* EXERCISE INSTRUCTIONS
Spot each line in the records below where the word "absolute" occurs, then copy it.

-- DATA SUPPLIED follows --

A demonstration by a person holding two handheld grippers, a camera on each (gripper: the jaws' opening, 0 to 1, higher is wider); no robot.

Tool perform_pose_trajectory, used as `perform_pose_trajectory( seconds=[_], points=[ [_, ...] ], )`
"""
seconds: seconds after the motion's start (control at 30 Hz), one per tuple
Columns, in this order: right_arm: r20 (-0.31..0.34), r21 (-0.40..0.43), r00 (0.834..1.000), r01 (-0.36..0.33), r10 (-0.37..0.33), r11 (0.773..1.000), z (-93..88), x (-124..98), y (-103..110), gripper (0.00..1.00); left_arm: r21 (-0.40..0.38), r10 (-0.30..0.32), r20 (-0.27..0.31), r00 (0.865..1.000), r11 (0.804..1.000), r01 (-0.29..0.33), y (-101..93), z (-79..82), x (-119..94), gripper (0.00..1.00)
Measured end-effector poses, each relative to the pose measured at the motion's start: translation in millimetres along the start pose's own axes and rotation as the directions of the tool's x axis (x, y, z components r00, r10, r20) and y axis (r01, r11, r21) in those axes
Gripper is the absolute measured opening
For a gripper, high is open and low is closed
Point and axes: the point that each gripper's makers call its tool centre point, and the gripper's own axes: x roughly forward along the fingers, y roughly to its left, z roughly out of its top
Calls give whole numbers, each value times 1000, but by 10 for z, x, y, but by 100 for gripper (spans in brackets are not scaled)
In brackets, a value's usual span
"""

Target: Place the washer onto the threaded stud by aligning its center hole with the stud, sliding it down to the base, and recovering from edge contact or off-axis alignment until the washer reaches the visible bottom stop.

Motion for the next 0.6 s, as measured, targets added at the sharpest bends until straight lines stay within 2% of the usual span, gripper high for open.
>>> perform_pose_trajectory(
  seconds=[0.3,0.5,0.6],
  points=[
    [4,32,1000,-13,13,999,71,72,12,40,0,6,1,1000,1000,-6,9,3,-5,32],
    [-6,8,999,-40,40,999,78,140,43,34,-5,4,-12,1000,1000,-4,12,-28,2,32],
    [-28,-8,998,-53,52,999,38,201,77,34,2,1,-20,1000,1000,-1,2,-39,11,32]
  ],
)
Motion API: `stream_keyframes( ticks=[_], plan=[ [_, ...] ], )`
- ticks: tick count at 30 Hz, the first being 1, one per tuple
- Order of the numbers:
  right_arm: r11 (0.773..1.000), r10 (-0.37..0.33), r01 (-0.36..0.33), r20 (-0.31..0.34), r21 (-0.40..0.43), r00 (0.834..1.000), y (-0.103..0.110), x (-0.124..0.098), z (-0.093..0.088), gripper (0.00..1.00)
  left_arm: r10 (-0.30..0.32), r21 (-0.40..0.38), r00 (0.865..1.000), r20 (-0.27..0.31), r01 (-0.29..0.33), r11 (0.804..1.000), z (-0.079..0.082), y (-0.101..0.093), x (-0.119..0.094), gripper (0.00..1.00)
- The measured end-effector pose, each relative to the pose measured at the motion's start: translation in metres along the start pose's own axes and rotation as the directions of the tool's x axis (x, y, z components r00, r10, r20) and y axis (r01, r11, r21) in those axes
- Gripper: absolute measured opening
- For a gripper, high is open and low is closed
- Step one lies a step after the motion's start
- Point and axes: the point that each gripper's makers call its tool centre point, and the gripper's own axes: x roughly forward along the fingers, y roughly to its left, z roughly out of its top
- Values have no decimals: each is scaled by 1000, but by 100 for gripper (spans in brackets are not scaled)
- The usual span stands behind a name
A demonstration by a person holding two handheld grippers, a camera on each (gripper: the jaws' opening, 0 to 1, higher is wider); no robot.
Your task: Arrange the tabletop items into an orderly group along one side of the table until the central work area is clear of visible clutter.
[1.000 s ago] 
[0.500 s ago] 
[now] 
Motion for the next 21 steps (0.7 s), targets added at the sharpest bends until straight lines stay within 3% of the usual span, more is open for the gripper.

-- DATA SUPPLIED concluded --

* RESPONSE AREA
Gripper is the absolute measured opening
- Gripper: absolute measured opening

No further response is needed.